__DATA__:
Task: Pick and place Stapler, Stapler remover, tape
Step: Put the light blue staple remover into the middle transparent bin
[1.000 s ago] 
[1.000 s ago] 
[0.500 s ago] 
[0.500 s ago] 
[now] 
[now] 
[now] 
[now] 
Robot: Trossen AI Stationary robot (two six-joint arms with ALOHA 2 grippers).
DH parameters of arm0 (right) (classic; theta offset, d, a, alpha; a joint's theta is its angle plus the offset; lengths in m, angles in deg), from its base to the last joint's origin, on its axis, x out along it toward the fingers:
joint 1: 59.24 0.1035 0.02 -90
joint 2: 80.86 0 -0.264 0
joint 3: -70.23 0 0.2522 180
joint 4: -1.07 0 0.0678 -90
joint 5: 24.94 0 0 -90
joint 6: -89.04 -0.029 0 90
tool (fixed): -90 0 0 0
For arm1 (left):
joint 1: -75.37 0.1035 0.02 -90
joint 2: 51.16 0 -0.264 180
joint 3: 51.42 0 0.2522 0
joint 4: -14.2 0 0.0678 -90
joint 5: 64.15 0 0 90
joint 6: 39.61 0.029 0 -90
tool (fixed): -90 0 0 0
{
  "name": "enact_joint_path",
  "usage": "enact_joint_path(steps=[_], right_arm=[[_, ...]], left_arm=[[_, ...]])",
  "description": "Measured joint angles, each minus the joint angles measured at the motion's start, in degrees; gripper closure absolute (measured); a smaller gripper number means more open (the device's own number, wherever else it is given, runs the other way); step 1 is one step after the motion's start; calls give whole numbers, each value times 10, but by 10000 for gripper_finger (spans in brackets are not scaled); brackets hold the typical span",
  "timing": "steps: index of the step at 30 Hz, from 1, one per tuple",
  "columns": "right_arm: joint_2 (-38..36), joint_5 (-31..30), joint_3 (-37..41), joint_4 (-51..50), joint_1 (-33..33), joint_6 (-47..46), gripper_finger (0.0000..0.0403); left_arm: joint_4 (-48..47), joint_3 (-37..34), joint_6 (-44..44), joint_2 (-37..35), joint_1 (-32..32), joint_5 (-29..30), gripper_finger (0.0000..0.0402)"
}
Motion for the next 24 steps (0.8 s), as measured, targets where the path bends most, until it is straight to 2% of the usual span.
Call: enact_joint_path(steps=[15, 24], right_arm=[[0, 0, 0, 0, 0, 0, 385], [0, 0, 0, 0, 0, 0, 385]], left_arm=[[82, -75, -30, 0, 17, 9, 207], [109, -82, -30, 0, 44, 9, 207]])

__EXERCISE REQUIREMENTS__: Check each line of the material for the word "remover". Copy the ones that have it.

__RESPONSE__:
Task: Pick and place Stapler, Stapler remover, tape
Step: Put the light blue staple remover into the middle transparent bin

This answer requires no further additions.